*DATA LISTING*:
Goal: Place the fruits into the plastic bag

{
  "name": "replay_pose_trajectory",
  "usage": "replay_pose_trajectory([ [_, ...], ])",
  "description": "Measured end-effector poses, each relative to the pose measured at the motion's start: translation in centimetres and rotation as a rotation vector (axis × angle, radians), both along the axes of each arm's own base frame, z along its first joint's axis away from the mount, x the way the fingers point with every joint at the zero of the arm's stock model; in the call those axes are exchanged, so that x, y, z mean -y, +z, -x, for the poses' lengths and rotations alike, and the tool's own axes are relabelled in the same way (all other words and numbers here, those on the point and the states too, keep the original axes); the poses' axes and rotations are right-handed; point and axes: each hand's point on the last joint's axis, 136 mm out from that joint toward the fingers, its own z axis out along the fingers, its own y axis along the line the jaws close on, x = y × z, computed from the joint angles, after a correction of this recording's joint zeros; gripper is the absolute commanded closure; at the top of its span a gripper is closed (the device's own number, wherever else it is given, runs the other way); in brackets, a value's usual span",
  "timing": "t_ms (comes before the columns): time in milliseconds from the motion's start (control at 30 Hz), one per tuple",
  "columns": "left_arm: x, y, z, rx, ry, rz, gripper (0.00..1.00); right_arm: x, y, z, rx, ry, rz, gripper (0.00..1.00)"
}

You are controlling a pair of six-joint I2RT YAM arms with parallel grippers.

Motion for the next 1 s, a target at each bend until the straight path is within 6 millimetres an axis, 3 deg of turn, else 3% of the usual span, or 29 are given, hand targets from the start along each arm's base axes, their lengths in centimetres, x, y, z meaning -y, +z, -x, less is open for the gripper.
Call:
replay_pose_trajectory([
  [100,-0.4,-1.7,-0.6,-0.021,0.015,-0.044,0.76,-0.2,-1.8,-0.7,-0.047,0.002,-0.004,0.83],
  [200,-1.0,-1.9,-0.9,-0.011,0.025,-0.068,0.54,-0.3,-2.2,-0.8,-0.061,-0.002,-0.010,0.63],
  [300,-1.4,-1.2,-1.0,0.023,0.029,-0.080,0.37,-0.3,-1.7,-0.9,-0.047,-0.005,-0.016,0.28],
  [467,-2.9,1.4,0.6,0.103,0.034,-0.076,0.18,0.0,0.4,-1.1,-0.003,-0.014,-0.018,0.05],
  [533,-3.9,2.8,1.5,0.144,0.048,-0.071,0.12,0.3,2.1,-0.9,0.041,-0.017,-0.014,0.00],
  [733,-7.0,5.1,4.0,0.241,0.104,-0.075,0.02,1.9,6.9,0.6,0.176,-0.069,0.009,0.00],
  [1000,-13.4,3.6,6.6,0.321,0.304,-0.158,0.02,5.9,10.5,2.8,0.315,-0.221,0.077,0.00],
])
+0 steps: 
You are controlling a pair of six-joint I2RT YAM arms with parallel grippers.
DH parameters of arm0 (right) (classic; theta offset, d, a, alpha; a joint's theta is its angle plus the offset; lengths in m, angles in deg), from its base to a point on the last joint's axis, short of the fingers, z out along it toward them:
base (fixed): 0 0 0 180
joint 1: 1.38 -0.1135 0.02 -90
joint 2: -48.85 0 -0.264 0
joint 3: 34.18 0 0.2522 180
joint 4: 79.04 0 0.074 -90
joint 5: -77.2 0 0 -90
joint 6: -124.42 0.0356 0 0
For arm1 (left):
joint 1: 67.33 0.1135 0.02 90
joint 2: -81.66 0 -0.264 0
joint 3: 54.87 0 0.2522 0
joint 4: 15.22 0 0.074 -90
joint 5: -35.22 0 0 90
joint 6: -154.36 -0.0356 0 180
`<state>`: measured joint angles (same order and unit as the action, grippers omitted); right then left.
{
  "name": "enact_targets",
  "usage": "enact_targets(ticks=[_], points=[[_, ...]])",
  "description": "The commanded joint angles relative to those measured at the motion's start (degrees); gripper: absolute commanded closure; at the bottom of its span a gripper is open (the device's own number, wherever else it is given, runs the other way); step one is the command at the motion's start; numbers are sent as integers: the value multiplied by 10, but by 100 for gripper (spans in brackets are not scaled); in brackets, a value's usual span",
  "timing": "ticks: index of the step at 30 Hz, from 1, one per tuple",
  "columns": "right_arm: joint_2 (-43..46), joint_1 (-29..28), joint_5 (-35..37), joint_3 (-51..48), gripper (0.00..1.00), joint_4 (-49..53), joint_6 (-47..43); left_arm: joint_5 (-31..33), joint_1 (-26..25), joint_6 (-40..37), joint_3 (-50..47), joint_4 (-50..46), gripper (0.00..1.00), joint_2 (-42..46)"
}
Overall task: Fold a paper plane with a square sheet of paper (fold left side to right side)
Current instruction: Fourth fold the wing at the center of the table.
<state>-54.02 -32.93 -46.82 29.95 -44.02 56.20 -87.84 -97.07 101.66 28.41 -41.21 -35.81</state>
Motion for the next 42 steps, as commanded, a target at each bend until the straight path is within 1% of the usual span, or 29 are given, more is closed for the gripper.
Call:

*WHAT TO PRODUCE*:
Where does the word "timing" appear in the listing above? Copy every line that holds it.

*EXERCISE ANSWER*:
  "timing": "t_ms (comes before the columns): time in milliseconds from the motion's start (control at 30 Hz), one per tuple",
  "timing": "ticks: index of the step at 30 Hz, from 1, one per tuple",

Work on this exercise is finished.